Requirement: Give the number of lines in the data below that contain "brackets", and only that number.

Excerpts from a dataset
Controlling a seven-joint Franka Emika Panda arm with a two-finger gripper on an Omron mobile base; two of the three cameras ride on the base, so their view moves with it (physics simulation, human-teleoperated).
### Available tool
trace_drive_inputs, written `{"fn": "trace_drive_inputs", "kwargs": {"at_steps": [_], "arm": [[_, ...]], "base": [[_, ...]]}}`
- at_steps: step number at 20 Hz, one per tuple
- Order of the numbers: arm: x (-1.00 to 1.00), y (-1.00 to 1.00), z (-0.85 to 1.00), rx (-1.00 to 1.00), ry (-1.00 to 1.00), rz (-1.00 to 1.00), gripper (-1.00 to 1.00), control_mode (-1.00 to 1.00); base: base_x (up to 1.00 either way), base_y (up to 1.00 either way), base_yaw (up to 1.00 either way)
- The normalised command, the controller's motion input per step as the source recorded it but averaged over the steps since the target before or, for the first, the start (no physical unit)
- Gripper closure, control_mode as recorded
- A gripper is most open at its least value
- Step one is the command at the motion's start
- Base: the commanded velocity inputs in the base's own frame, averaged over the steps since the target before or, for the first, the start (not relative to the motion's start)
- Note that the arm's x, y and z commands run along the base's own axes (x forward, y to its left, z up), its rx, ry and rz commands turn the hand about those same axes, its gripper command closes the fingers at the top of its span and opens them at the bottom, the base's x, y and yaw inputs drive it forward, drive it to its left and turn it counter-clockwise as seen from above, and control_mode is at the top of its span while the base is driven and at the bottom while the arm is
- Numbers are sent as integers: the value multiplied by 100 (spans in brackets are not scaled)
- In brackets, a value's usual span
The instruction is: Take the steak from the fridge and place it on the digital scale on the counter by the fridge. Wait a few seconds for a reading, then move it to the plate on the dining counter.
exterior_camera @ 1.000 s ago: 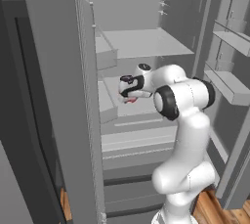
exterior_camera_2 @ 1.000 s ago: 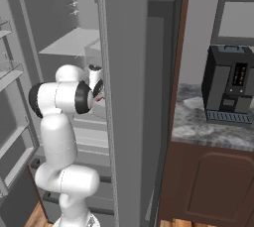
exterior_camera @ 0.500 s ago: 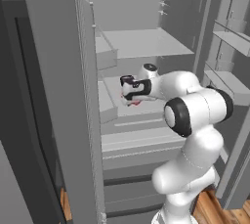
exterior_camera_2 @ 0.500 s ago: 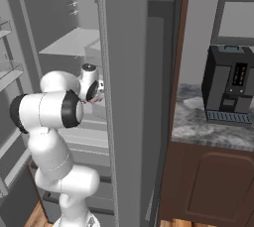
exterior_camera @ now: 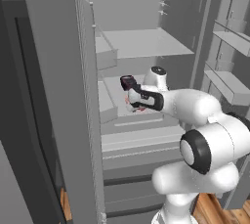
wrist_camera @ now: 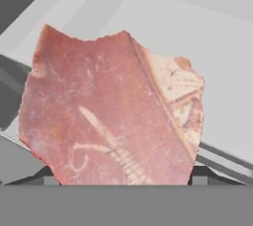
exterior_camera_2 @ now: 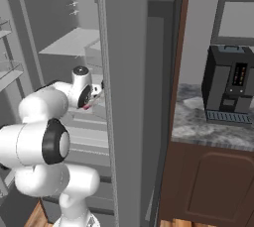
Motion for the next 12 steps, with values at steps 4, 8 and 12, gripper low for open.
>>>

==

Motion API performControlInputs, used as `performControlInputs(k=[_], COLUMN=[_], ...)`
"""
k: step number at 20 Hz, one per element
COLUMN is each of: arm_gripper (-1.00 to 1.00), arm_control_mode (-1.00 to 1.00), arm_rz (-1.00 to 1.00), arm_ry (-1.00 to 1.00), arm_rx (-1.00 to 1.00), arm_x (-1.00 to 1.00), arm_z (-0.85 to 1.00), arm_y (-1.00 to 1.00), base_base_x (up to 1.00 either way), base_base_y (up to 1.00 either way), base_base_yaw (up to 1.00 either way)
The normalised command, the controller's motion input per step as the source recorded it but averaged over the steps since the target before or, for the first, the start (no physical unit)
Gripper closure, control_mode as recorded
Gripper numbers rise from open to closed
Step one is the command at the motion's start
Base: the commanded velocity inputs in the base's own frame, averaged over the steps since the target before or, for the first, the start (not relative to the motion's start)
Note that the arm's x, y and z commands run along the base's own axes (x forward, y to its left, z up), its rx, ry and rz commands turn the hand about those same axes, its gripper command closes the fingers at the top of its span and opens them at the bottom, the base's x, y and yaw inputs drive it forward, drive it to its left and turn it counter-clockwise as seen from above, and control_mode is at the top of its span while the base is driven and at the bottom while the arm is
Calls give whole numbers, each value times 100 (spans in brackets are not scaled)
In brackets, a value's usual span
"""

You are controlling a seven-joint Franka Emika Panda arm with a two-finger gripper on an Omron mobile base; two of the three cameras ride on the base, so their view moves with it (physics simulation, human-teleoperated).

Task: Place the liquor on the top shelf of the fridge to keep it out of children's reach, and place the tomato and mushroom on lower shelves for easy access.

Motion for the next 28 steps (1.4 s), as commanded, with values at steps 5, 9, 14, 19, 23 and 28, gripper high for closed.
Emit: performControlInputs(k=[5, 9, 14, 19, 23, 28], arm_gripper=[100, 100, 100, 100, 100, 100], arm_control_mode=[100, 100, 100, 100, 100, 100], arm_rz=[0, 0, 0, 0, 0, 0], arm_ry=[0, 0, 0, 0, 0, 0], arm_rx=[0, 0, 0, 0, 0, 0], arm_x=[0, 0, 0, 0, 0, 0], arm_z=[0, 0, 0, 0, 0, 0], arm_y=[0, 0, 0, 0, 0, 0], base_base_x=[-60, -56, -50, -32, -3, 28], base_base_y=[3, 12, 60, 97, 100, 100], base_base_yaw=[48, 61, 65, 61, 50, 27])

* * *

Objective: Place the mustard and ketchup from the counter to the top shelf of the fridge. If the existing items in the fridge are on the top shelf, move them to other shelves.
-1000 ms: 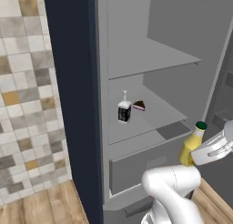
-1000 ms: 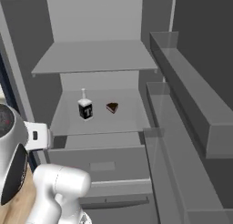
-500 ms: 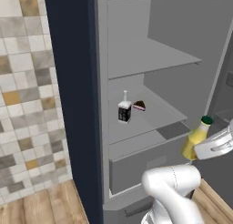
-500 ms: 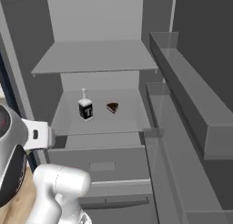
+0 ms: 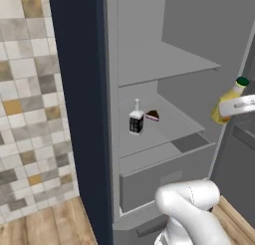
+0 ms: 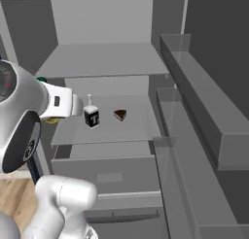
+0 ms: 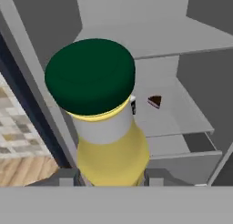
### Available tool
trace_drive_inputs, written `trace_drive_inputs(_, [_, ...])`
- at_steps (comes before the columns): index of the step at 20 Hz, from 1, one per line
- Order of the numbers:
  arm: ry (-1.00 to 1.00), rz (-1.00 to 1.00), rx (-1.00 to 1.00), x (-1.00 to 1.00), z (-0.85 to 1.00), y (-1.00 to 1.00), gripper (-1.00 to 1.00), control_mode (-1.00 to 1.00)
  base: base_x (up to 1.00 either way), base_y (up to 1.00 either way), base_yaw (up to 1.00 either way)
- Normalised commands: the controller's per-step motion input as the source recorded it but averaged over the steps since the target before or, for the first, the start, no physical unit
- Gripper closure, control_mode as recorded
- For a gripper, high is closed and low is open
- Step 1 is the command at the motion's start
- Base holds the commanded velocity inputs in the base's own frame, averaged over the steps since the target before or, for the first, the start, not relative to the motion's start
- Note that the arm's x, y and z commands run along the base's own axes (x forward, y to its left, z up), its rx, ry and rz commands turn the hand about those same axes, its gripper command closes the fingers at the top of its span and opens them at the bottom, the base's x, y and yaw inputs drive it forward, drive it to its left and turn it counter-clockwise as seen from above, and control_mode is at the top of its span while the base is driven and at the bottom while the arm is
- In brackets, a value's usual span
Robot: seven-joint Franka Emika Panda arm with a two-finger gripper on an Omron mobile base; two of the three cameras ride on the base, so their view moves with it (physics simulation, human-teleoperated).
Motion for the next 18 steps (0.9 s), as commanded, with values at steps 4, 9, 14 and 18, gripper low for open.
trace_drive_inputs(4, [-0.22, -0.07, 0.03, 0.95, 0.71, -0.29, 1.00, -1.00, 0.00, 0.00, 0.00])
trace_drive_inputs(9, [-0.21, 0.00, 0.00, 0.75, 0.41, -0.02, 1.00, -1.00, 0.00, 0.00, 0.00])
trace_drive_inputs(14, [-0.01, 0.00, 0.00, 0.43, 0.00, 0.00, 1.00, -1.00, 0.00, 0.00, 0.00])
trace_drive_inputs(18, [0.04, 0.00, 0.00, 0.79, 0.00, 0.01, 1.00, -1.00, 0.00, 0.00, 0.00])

Exercise response: 5